(Provided records):

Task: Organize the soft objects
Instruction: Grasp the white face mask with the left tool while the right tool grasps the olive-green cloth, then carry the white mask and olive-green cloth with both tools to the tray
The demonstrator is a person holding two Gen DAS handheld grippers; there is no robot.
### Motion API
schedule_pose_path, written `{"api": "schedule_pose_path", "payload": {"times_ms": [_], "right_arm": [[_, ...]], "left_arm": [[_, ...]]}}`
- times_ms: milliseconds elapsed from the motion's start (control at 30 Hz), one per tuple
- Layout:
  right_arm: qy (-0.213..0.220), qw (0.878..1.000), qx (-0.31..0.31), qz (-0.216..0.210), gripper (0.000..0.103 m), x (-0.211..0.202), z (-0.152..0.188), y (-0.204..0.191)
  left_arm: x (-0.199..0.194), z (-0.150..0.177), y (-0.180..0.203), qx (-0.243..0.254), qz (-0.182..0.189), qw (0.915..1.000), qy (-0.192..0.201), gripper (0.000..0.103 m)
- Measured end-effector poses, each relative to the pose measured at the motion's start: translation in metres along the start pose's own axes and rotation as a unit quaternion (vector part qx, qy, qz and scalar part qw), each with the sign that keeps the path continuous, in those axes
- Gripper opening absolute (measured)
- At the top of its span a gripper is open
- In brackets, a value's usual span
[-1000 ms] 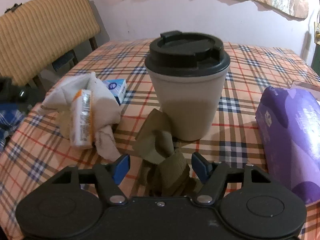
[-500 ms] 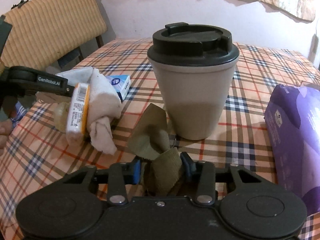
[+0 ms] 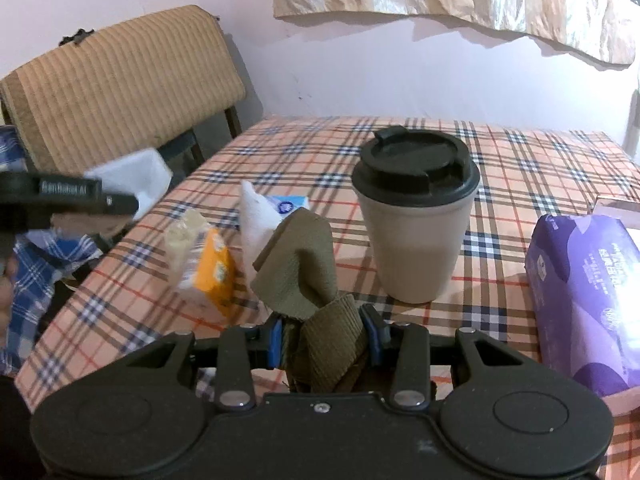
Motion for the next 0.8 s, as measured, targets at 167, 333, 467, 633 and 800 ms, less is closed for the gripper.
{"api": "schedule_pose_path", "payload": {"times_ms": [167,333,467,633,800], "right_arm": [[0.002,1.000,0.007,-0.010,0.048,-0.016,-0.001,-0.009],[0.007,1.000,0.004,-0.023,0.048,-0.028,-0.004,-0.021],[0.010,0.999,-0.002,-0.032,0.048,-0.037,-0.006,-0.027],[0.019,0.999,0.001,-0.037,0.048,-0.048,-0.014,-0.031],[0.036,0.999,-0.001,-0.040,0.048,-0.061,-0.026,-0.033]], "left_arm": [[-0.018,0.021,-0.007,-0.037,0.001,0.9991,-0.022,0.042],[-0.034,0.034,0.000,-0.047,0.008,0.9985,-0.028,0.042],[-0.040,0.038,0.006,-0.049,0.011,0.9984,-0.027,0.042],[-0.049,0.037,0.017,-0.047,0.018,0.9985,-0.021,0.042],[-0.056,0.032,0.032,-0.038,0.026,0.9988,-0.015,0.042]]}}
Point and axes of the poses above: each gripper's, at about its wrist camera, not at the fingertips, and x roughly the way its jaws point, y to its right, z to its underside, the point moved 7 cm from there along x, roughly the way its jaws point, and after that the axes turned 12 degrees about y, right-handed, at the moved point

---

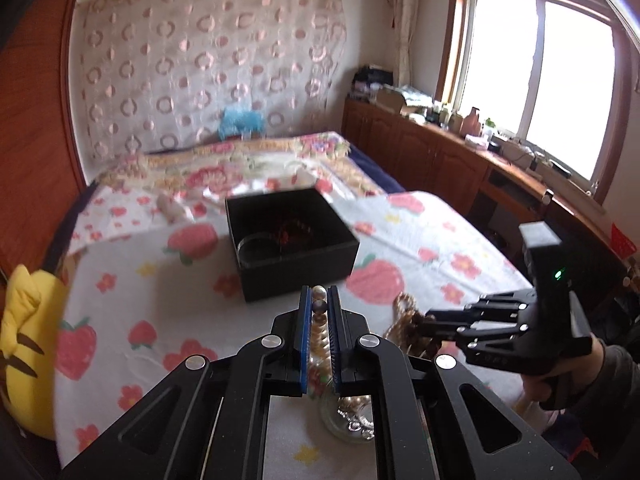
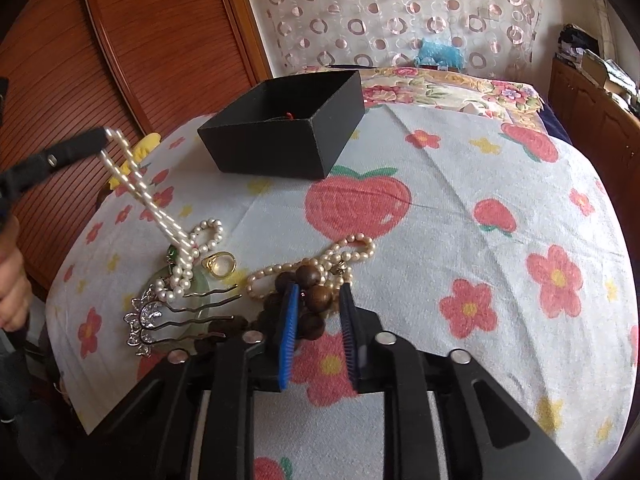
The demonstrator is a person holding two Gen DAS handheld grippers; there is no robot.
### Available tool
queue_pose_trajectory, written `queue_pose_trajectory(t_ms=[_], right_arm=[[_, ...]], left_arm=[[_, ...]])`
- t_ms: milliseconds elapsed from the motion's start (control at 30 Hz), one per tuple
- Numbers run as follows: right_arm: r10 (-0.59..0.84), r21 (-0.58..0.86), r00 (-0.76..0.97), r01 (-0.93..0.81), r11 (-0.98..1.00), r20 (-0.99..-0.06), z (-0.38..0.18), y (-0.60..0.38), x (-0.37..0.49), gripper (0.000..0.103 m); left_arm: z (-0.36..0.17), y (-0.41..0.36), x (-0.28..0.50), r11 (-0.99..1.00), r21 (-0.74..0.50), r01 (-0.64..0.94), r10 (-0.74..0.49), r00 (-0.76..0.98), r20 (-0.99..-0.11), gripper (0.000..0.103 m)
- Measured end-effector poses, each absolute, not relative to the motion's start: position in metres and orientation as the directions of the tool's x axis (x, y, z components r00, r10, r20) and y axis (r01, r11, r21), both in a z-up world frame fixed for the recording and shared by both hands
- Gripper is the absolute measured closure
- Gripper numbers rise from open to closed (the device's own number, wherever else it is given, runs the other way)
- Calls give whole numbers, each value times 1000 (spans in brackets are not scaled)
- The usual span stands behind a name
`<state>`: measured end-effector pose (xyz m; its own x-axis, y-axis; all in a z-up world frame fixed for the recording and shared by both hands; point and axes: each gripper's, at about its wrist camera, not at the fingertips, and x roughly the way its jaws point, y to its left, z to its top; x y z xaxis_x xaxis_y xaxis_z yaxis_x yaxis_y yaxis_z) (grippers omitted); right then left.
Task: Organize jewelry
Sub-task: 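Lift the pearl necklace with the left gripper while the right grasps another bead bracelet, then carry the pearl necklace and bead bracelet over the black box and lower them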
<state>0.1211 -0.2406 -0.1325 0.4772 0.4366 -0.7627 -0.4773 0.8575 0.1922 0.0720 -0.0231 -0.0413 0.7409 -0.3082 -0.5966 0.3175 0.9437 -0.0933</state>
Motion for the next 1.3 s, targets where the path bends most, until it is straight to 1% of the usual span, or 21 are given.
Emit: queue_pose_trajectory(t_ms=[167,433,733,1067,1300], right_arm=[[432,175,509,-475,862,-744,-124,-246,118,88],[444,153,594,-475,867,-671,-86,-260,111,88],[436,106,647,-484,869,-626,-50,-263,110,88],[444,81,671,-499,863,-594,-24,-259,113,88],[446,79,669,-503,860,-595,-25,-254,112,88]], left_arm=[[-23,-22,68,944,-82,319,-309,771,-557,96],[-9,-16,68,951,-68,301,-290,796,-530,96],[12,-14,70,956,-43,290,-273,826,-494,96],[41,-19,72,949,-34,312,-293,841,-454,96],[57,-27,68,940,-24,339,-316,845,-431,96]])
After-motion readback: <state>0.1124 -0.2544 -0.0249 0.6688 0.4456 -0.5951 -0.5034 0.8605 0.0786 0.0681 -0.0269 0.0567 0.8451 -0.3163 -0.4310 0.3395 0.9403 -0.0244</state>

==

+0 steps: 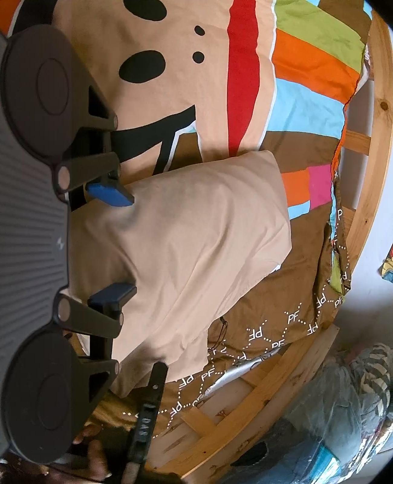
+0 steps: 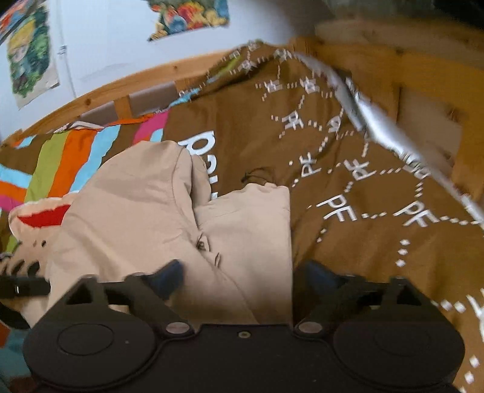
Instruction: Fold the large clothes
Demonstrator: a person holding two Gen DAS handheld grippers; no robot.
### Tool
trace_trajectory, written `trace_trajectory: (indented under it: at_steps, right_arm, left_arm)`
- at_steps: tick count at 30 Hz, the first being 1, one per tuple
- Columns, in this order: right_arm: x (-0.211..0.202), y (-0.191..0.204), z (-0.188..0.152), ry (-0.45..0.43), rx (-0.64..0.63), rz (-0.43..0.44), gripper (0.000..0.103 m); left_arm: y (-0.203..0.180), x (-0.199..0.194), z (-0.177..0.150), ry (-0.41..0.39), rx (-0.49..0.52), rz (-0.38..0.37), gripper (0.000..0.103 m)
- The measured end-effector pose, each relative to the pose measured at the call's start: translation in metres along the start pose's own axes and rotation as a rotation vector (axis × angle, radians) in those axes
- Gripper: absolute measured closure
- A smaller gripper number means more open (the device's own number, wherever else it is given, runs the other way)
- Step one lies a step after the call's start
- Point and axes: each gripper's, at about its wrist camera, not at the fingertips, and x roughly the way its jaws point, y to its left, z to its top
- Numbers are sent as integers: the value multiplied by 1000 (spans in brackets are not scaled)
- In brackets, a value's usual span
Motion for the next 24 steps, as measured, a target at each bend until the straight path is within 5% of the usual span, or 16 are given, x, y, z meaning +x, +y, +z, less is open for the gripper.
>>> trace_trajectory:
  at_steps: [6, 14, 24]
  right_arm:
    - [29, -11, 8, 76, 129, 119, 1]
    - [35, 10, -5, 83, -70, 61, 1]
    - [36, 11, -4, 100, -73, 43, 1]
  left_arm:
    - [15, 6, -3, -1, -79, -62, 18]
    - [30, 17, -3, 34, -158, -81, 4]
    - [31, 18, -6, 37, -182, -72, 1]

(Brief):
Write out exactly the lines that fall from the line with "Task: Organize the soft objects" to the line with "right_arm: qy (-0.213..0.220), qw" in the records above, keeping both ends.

(Answer box):
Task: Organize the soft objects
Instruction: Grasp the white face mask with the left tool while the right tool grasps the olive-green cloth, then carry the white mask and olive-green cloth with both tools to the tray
The demonstrator is a person holding two Gen DAS handheld grippers; there is no robot.
### Motion API
schedule_pose_path, written `{"api": "schedule_pose_path", "payload": {"times_ms": [_], "right_arm": [[_, ...]], "left_arm": [[_, ...]]}}`
- times_ms: milliseconds elapsed from the motion's start (control at 30 Hz), one per tuple
- Layout:
  right_arm: qy (-0.213..0.220), qw (0.878..1.000), qx (-0.31..0.31), qz (-0.216..0.210), gripper (0.000..0.103 m), x (-0.211..0.202), z (-0.152..0.188), y (-0.204..0.191)

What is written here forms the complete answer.